**WHAT IS NEEDED**
Write out, word for word, only the data from its first line to the line containing "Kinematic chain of".

**Data items**
--------

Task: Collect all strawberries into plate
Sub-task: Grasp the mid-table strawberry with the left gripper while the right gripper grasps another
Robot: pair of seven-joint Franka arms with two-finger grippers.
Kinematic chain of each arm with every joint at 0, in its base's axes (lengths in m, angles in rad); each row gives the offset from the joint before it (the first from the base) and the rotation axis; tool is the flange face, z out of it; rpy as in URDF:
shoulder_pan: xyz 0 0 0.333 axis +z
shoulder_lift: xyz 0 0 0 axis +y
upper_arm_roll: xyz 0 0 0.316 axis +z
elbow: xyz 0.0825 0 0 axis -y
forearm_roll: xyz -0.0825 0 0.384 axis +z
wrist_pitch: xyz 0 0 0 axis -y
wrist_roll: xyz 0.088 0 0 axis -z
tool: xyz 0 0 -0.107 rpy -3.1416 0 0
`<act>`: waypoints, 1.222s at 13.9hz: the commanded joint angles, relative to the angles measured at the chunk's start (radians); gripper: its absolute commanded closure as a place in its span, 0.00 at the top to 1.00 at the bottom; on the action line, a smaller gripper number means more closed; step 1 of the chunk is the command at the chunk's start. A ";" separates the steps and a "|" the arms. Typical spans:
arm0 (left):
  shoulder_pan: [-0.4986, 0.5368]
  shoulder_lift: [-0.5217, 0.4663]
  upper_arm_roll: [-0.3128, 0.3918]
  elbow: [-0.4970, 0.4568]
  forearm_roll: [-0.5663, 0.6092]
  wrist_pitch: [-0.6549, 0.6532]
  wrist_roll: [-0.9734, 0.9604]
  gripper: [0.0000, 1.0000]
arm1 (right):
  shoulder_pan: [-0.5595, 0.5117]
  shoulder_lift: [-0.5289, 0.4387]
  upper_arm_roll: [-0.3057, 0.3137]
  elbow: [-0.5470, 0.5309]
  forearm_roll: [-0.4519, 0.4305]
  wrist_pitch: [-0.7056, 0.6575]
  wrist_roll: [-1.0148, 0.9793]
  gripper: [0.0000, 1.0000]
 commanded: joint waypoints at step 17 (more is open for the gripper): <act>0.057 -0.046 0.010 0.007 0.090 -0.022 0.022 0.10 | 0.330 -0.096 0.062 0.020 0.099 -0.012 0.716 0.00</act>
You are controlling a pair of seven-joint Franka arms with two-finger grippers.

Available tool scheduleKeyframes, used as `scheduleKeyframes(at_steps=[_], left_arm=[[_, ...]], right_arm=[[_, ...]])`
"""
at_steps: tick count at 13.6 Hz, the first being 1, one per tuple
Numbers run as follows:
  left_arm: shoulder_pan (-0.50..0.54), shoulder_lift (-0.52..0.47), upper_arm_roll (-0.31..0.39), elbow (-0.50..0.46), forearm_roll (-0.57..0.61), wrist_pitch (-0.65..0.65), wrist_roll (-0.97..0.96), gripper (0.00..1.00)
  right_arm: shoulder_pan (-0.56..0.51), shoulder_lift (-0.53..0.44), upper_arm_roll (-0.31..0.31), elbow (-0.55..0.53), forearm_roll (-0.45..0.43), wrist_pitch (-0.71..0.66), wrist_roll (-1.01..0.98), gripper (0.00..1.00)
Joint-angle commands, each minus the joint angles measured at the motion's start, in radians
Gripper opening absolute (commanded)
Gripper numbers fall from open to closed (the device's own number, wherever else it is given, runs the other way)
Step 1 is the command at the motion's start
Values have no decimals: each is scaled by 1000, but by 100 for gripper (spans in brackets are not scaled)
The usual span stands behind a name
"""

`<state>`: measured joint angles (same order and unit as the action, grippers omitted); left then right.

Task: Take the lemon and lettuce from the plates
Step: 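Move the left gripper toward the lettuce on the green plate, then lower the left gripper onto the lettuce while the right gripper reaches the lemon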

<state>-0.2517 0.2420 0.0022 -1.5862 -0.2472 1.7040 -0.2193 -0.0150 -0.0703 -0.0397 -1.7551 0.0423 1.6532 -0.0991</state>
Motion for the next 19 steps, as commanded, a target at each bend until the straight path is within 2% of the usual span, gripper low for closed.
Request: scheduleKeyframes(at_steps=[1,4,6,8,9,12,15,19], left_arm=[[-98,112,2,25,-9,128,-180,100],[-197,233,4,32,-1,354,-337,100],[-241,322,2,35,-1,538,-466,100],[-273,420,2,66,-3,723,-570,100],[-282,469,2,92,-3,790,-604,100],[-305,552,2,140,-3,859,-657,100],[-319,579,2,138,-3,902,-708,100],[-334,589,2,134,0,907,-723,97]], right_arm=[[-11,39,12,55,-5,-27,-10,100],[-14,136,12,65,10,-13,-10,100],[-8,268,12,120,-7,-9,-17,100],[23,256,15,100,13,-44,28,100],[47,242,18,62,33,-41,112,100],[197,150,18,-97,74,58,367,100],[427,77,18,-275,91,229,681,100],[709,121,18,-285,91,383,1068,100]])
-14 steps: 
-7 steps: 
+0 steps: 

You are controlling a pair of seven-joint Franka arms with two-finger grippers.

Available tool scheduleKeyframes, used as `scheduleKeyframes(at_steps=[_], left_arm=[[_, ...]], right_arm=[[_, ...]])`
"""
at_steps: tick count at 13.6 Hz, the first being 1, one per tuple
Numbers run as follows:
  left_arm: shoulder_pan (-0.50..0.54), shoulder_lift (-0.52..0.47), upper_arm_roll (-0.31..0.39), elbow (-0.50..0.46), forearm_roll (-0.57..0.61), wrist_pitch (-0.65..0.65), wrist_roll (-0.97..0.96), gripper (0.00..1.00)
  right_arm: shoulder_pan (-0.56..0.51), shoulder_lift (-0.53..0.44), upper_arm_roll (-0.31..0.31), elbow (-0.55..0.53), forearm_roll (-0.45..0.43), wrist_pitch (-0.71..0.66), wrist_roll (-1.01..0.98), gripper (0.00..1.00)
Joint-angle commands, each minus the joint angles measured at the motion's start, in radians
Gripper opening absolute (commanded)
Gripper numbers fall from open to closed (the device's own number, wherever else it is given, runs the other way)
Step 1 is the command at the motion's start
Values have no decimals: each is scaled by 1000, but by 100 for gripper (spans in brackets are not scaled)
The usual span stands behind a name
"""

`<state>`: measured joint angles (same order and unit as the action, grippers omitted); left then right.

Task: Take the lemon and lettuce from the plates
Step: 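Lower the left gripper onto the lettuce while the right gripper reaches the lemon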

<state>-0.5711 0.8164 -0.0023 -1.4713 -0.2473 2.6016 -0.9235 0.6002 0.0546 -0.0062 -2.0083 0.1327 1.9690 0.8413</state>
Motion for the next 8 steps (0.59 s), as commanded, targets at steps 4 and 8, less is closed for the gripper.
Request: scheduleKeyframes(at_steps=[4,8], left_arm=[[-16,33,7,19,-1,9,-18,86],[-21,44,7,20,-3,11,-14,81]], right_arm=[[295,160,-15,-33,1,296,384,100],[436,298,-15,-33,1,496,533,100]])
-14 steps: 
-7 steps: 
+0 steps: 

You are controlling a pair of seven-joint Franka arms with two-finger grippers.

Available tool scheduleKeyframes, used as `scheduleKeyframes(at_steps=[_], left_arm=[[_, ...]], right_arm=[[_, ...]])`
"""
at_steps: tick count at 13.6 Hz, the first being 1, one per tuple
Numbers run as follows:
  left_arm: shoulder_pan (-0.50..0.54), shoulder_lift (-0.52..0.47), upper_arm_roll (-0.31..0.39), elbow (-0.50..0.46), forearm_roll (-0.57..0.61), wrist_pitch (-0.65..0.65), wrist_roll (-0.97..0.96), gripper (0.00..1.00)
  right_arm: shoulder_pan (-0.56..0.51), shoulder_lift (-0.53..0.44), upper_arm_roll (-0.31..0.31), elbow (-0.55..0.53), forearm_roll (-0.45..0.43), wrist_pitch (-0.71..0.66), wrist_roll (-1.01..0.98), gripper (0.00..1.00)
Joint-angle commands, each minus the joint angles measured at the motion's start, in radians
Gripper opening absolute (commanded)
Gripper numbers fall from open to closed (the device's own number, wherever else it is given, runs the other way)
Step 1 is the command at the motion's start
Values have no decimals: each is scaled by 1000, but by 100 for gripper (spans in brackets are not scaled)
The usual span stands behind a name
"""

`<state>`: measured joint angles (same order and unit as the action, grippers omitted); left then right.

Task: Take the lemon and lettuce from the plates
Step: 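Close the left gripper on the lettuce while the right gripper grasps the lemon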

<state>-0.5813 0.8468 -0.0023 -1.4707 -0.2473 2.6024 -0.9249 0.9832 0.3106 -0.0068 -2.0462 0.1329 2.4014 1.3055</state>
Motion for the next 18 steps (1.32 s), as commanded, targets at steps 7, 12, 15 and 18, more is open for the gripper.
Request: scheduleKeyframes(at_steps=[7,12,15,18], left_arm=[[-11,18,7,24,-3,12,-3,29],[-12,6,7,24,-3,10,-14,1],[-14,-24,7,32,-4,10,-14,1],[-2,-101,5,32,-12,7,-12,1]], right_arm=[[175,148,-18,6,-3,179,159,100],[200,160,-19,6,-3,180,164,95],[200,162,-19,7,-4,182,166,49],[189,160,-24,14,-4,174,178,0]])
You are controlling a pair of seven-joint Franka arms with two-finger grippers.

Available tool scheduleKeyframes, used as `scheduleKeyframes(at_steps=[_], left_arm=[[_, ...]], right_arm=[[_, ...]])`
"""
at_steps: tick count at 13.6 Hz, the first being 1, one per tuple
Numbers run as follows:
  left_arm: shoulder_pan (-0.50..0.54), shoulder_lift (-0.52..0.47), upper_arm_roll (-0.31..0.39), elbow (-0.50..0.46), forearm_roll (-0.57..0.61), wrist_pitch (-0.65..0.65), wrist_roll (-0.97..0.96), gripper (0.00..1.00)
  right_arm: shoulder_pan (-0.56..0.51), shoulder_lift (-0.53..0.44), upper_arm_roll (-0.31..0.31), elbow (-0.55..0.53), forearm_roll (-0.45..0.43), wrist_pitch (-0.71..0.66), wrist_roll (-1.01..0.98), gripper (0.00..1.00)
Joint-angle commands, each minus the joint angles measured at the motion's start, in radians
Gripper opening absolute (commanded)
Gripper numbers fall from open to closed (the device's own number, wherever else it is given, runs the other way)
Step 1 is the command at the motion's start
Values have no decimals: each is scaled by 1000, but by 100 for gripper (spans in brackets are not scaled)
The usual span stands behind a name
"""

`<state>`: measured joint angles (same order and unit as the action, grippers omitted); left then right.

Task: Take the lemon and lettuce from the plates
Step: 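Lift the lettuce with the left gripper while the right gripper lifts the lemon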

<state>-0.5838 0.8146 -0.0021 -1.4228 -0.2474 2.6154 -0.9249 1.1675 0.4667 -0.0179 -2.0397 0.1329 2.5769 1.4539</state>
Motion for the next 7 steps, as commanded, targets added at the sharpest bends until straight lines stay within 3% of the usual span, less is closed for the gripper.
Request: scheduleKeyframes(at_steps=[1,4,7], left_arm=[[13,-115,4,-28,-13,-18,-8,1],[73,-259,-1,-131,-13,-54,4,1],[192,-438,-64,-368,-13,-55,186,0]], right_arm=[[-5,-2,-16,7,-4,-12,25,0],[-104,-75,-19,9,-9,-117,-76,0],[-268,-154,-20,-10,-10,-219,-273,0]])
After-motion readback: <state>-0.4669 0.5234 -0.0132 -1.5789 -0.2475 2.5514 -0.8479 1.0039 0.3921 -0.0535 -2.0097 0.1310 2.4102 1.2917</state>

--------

**SOLUTION BELOW**
Task: Collect all strawberries into plate
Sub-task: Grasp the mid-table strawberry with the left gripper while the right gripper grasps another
Robot: pair of seven-joint Franka arms with two-finger grippers.
Kinematic chain of each arm with every joint at 0, in its base's axes (lengths in m, angles in rad); each row gives the offset from the joint before it (the first from the base) and the rotation axis; tool is the flange face, z out of it; rpy as in URDF:

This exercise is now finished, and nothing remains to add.